Problema 40 dias depois

Eugênio Frauzio só apresentou problema cardíaco 40 dias depois de receber alta hospitalar
Eugênio Frauzio só apresentou problema cardíaco 40 dias depois de receber alta hospitalar (foto: Arquivo pessoal)

Eugênio Frauzio, 62 anos, engenheiro civil, teve covid-19 em agosto de 2020 e, ao longo dos dias que esteve infectado, seu estado foi considerado moderado, mas com grandes riscos de inflamação. Ele ficou internado durante10 dias, teve febre alta, perda de olfato e de apetite, dor no corpo, cansaço e falta de ar moderada.

Após 40 dias da alta, o engenheiro sofreu um bloqueio atrioventricular total (BAT), sem nunca ter tido nenhum problema no coração anteriormente. “Pratico corrida quatro vezes por semana há mais de 20 anos”, relata Eugênio.

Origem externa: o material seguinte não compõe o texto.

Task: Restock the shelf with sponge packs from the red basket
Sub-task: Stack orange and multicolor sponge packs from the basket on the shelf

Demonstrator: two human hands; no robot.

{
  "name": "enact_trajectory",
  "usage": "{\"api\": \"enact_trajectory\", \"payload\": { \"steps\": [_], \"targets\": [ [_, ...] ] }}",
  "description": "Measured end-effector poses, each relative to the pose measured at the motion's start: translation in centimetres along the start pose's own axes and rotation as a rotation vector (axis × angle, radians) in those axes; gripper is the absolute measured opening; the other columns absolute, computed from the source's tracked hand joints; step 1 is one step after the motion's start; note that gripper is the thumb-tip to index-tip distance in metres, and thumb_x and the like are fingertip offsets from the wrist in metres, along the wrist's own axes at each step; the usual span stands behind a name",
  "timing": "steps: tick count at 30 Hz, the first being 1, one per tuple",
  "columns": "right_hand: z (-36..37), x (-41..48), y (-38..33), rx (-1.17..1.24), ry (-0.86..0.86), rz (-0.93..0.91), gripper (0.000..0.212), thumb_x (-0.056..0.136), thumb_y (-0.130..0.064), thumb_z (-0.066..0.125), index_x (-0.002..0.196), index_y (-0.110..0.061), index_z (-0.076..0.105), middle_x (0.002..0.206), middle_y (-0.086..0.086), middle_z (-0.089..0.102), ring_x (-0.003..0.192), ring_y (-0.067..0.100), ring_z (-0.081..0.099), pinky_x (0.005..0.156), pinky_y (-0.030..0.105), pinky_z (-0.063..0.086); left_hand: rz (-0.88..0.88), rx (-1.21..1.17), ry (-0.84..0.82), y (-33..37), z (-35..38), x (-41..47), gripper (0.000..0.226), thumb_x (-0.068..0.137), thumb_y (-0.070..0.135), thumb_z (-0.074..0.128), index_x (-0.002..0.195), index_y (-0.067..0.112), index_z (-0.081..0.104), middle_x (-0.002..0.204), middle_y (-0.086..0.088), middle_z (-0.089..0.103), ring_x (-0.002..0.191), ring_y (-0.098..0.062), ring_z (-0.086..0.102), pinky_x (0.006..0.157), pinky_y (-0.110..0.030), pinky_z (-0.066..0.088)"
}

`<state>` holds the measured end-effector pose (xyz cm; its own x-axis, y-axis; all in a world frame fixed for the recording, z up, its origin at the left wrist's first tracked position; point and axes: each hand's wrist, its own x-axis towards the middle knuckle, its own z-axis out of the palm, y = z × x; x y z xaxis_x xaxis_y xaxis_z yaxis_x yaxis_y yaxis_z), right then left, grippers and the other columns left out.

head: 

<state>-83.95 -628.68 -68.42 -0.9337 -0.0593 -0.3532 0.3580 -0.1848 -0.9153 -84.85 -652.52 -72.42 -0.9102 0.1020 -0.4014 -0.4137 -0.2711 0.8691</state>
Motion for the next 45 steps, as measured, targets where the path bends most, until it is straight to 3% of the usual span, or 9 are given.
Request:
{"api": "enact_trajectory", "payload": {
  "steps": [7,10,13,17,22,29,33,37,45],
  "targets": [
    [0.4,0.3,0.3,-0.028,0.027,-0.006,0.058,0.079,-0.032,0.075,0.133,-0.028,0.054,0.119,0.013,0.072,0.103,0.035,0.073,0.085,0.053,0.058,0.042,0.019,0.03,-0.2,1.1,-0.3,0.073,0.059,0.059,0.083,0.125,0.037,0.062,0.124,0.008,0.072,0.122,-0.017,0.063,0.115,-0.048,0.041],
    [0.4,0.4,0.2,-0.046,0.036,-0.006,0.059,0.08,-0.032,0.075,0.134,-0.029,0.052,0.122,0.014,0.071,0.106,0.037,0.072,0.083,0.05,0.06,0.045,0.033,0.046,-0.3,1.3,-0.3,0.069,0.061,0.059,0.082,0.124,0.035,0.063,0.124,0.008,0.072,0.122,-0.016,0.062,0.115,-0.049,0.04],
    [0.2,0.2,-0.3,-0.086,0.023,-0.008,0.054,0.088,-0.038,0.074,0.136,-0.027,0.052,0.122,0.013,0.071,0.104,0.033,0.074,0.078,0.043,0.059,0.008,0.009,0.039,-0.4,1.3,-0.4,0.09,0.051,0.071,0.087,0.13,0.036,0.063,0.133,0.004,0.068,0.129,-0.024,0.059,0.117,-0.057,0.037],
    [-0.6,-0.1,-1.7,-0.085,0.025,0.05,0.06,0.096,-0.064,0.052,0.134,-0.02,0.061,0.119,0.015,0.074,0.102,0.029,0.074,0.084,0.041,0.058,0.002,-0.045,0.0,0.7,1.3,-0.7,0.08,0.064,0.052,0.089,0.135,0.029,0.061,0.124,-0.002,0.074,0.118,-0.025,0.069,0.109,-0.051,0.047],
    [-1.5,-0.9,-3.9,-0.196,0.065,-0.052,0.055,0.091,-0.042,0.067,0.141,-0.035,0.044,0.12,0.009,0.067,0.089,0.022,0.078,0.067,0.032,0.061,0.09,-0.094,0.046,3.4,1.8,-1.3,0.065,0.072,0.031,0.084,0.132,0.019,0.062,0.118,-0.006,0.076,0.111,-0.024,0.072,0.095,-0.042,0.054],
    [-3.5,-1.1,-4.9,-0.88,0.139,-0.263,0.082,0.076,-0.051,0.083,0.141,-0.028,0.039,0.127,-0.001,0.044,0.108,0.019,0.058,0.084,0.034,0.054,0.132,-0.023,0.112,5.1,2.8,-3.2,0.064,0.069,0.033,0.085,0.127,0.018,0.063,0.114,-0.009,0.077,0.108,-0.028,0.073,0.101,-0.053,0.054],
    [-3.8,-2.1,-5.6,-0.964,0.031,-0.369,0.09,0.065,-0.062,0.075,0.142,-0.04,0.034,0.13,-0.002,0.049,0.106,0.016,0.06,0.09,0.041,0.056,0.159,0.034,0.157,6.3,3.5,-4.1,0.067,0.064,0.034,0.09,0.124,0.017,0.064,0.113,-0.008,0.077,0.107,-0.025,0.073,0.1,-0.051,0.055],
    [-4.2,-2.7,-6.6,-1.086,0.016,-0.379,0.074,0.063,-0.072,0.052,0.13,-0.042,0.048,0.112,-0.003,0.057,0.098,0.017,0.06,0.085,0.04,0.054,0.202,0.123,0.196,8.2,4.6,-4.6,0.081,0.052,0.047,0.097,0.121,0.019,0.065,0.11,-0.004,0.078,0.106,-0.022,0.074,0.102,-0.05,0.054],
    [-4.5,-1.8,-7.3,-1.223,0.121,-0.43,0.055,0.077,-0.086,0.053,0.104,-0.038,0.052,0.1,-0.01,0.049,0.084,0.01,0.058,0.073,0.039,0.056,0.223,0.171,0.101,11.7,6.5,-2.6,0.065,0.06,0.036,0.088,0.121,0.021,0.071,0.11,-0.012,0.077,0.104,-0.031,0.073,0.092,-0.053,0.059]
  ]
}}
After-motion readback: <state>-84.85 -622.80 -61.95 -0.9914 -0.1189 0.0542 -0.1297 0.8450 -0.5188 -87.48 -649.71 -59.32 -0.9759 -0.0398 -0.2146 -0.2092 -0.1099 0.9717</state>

“Eu tinha acabado de estacionar o carro e tive um apagão, tipo aqueles que temos quando estamos agachados e levantamos rapidamente, só que com muito maior intensidade. Em casa, comecei a sentir calafrios e uma pressão no peito. Acompanhei meus batimentos no relógio e eles estavam caindo, chegando a menos de 50bpm”, relembra.

Após chegar ao pronto socorro, ele foi diagnosticado com BAT e a solução era a implantação de um marca-passo. “Nesse período, passei por um ecocardiograma detalhado e um cateterismo para confirmar se realmente não havia outro problema que estivesse causando os sintomas. Confirmado o diagnóstico, recebi o marca-passo definitivo.”

Eugênio diz que a equipe médica concluiu que o problema foi uma sequela da covid-19 porque ele teve um alto nível de inflamação. Hoje, a vida dele segue normal. O engenheiro voltou a correr, ainda um pouco abaixo do desempenho de antes da infecção, mas, aos poucos, vai melhorando.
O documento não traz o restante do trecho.